El Rey se levantó muy temprano para dirigir personalmente los
detalles de la gran fiesta que iba a celebrar esa noche en el castillo. ¿El
motivo? Premiar a los súbditos más productivos de todo el reino. Pero sobre
todo, congratular a Don Fernando, el porquerizo del Rey.
Y es que por muchos años la carne de cerdo estaba prohibida
en todo el reino, pues extrañamente, algunos que la consumía, morían locos o
convulsionando como lagartijas.
Don Fernando, en cambio, las criaba tan limpias, tan bien
cuidadas, tan de “buena familia”, que antes de usar la grasa de cerdo solo para
los ejes de las carretas, ahora se consumía sanamente en todo el reino,
reduciendo el hambre en general y las protestas en particular.

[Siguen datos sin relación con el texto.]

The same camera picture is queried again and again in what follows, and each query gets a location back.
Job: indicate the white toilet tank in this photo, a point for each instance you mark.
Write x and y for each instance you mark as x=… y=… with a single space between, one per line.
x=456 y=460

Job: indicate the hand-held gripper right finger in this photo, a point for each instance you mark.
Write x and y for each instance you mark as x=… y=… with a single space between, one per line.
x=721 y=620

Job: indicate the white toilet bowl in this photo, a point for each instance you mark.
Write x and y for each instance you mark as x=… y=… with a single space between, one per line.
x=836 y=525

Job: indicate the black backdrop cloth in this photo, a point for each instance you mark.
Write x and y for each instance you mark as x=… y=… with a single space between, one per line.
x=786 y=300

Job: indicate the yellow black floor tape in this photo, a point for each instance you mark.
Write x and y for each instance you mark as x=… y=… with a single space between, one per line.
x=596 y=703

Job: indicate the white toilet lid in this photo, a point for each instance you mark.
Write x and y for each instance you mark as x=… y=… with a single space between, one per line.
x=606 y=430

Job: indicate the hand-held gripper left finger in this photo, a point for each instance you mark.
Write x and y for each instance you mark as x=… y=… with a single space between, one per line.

Justamente, esa mañana, vio entrar a don Fernando desde la su
ventana del castillo, con sus carretas llenas de cerditos que iban directo a la
cocina; pero al rey le llamó la atención: una pequeña marranita que miraba
alegremente hacia su dirección. “Era una señal”, se dijo. Y bajó corriendo las
escaleras para darle el encuentro.
En efecto, la cerdita era
linda, de ojos chinitos, cachetona y rosadita. Cuando descendió por la rampa de
la carreta, el Rey notó la inusual elegancia en su andar que, pese a su
voluminoso cuerpo, sus pezuñas parecían apenas tocar el piso, tan graciosamente
que parecía levitar.
Fue cuando el Rey decidió adoptarla como su nueva mascota real.
Don Fernando, que era muy diestro en ver el futuro -que no
era tampoco nada especial tratándose de una cerdita-, advirtió al rey que los
cerdos no eran mascotas.
Pero el rey no le escuchó: embelesado con el animalito, le
daba de comer de su propia mano, a la que la cerdita atenta, lo hacía con mucho
cuidado de no morderle la mano de su nuevo amo.
- Listo, no se hable más -dijo el Rey-, en la noche la
presento como mi nueva mascota real.
Don Fernando, sabía que el Rey era justo, honrado y de buen
juicio, pero que adolecía del mal de todos los reyes: «solo aprenden de primera
mano», no se atrevió a objetar la decisión de convertir a la cerdita, en la
nueva mascota real. Total, era el Rey.
Ya en la noche y con todos los invitados en el salón principal
del castillo, se procedió a la premiación. Y, mientras el Rey jugaba con su
nueva mascota -que rápidamente aprendió a saltar por el aire, para atrapar su
comida-, no necesariamente provocaba las risas de los asistentes por su gracia,
sino más bien burlas por aparentar agilidad con tan voluminosos cuerpo, algo
que por naturaleza no era, por más esfuerzo que hiciera.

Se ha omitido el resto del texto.